On Monday, the U.S. Department of Health & Human Services (HHS) admitted that the fluoride levels, which they promoted and encouraged as safe, has damaged children’s teeth. Because of the huge increase in dental fluorosis (white spotted, yellow, brown and/or pitted teeth) in 41% of young teenagers, HHS says that water fluoride levels should be lowered to 0.7 mg/L (formerly most communities used 1 mg/L while the guideline was 0.7 – 1.2 mg/L) and in ten years they’ll check children’s teeth to see if they were right about this new level.
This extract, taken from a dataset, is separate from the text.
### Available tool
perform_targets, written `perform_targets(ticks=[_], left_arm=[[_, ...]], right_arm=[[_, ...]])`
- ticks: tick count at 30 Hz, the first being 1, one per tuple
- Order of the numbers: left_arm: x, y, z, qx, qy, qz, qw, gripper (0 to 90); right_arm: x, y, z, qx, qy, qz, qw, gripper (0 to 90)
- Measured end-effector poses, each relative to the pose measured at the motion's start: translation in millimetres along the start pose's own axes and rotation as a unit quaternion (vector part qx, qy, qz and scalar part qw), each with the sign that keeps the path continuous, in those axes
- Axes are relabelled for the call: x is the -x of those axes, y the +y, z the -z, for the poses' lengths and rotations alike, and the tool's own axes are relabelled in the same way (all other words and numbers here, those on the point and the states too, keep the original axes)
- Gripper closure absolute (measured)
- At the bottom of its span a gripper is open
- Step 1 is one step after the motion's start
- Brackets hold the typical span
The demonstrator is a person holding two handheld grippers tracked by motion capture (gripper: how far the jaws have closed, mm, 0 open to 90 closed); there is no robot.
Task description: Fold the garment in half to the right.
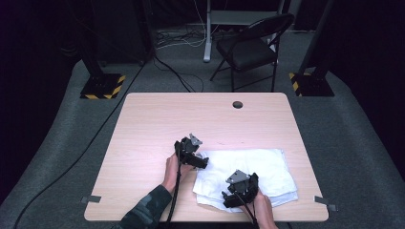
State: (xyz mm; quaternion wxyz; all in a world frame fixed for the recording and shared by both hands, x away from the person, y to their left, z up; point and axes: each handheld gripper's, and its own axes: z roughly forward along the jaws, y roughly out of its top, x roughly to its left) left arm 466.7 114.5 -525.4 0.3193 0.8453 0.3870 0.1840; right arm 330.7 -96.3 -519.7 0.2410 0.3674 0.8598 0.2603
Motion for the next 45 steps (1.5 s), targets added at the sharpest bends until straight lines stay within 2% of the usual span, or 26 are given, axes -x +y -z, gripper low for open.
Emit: perform_targets(ticks=[1,3,5,7,9,13,15,17,20,24,25,27,30,31,35,37,45], left_arm=[[-1.9,-0.5,1.3,0.005,-0.005,0.007,1.0,0.0],[-8.3,0.3,8.4,0.017,-0.01,0.021,0.9996,0.0],[-13.9,1.9,17.3,0.027,-0.004,0.03,0.9992,0.0],[-16.1,2.2,20.2,0.022,0.006,0.03,0.9993,0.0],[-15.1,1.0,16.0,0.003,0.011,0.022,0.9997,0.0],[-8.8,-0.7,5.6,-0.018,0.012,0.011,0.9997,0.0],[-6.2,-0.3,3.4,-0.017,0.014,0.004,0.9997,0.0],[-3.7,0.0,1.9,-0.014,0.013,0.004,0.9998,0.0],[-0.9,0.6,-0.1,-0.005,0.011,0.001,0.9999,0.0],[0.4,0.9,-3.5,0.008,-0.001,-0.001,1.0,0.0],[-0.6,0.8,-3.9,0.011,-0.007,0.005,0.9999,0.0],[-6.2,0.9,-2.5,0.021,-0.034,0.035,0.9986,0.1],[-13.8,2.4,5.7,0.037,-0.059,0.062,0.9956,0.0],[-14.6,3.2,8.1,0.041,-0.063,0.065,0.995,0.0],[-8.9,5.8,9.9,0.044,-0.077,0.058,0.9944,0.0],[-4.5,6.0,6.0,0.035,-0.083,0.053,0.9945,0.0],[7.6,7.0,-2.3,0.018,-0.092,0.037,0.9949,2.9]], right_arm=[[1.3,-0.5,1.0,0.0,0.003,-0.003,1.0,5.2],[5.7,-0.6,6.5,0.022,0.023,-0.02,0.9993,5.2],[8.0,4.0,12.6,0.044,0.04,-0.034,0.9976,5.1],[4.0,11.0,13.5,0.051,0.048,-0.029,0.9971,4.9],[-3.8,15.7,8.9,0.046,0.049,-0.016,0.9976,4.8],[-14.9,15.3,-7.8,0.008,0.036,0.011,0.9993,4.2],[-12.9,12.3,-9.5,0.013,0.04,0.004,0.9991,4.7],[-10.0,10.5,-9.1,0.01,0.032,0.004,0.9994,4.8],[-4.6,6.4,-8.7,0.01,0.038,-0.011,0.9992,4.7],[-1.8,2.7,-6.3,0.01,0.031,-0.014,0.9994,4.7],[-0.8,1.8,-6.0,0.01,0.03,-0.015,0.9994,4.6],[1.9,0.4,-5.5,0.01,0.035,-0.015,0.9992,4.1],[8.7,-1.3,-5.5,0.02,0.063,-0.039,0.9971,2.7],[9.6,-0.3,-4.5,0.023,0.067,-0.043,0.9965,2.2],[2.0,8.6,2.9,0.039,0.077,-0.042,0.9954,1.3],[-6.0,12.7,5.5,0.044,0.081,-0.034,0.9951,0.8],[-30.4,20.9,-1.8,0.032,0.095,-0.014,0.9949,0.0]])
In January 2011 when HHS first announced this recommendation, the U.S. Environmental Protection Agency’s Office of Water released documents to substantiate the safety of continuing water fluoridation. However, the EPA has not yet responded to the many substantive comments they received (eg, FAN’s submissions: Dose-Response Analysis for Non-Cancer Effects and Exposure and Relative Source Contribution Analysis). So while HHS has finalized the guideline for the level of fluoride in fluoridation schemes, the safety of the issue has not yet been responded to. The HHS response to these concerns was to whitewash them.
HHS ignored hundreds of animal studies that reported adverse health effects from fluoride and the 43 studies linking fluoride to children’s lowered IQ. When fluoridation began, officials had no idea that fluoride could affect cognitive functions.
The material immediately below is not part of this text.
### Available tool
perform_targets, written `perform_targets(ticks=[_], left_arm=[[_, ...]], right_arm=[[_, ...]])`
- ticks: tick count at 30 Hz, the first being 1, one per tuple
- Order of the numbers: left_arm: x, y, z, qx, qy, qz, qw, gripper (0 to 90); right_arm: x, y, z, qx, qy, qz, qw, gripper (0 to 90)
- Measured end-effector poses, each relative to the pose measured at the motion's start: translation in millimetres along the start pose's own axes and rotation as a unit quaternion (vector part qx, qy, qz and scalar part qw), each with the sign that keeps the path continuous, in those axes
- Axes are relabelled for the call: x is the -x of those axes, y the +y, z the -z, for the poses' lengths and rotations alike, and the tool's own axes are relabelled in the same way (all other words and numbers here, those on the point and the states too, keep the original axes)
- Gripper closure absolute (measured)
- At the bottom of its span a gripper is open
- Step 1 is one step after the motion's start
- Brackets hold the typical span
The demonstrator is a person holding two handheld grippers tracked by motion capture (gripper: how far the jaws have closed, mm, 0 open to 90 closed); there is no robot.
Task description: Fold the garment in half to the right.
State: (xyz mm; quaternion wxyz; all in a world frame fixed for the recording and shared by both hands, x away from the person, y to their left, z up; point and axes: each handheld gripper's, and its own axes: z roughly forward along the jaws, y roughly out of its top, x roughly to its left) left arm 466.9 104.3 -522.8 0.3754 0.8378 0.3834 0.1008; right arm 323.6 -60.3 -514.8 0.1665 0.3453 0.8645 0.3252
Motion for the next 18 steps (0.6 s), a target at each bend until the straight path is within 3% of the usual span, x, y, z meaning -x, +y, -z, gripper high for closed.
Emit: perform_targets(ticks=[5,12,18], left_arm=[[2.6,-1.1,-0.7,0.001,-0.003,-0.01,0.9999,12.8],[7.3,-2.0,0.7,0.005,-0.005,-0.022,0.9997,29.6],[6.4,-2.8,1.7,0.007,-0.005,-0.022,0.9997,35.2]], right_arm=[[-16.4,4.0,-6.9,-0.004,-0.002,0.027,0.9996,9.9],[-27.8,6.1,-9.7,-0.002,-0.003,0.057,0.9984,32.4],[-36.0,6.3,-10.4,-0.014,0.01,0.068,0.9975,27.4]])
HHS did not address the fact that infants who receive formula made with fluoridated water at the new guideline level will receive 175 times more fluoride than the breast-fed infant.
David Kennedy DDS, a member of FAN’s Board of Directors, noted: “The HHS continues its long term support for a policy that grossly overdoses bottle-fed infants and others in our communities with fluoride.”
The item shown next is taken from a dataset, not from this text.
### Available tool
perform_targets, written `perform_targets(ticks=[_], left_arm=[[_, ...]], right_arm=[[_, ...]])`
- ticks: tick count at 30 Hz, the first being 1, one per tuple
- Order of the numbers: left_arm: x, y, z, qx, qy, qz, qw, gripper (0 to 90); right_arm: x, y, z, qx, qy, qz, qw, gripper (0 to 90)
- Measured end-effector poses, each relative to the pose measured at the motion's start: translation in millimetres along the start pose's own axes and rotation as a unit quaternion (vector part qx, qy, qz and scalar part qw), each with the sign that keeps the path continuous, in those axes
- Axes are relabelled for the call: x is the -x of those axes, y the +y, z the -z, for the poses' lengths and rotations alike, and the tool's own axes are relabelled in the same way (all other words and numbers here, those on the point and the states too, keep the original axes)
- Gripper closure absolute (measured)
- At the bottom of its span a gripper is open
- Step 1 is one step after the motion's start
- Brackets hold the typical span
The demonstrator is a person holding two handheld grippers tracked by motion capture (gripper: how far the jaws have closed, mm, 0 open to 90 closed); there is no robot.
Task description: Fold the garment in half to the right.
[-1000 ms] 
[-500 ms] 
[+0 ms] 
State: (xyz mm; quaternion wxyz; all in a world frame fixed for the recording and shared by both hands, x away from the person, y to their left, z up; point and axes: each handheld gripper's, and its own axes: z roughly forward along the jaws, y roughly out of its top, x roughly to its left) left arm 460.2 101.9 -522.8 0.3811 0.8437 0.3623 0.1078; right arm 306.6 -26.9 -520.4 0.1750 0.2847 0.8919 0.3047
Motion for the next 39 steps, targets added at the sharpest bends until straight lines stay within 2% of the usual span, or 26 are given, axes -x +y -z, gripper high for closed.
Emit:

HHS also stated in its press release that a report on the toxicology of fluoride by the National Research Council of the National Academies (NRC, 2006) “found no evidence substantial enough to support effects other than severe dental fluorosis at these levels.” What HHS failed to state is that the NRC report of 2006 stated for the first time that fluoride is an “endocrine disruptor”, which means it has the potential to play havoc with the biology and fate of humans and animals. This is far more significant than severe dental fluorosis.
Severe dental fluorosis is the only endpoint of concern that HHS considers as an adverse effect of fluoride exposure.
Incredibly, HHS resorted to deceit to discuss the IQ issue with the American public when they stated:
A recent meta-analysis of studies conducted in rural China, including those considered by the NRC report, identified an association between high fluoride exposure (i.e., drinking water concentrations ranging up to 11.5 mg/L) and lower IQ scores; study authors noted the low quality of included studies and the inability to rule out other explanations.
While there are now 43 studies reporting a relationship between fluoride exposure and reduced IQ in children, HHS cites the meta-analysis by Choi et. al. (2012) which reviewed 27 of these studies (the NRC report looked at only 5 studies). In toxicology it is the lowest level that causes harm that is of concern when using such results to protect a whole population, not the highest level. In this case the lowest level at which IQ was lowered was 0.88 mg/L. If we take 20 studies where IQ was lowered, and the source of fluoride was in water and not from coal, the mean value was 3.52 mg/L, and this is lower than the EPA’s current “safe” drinking water standard for fluoride (4 mg/L).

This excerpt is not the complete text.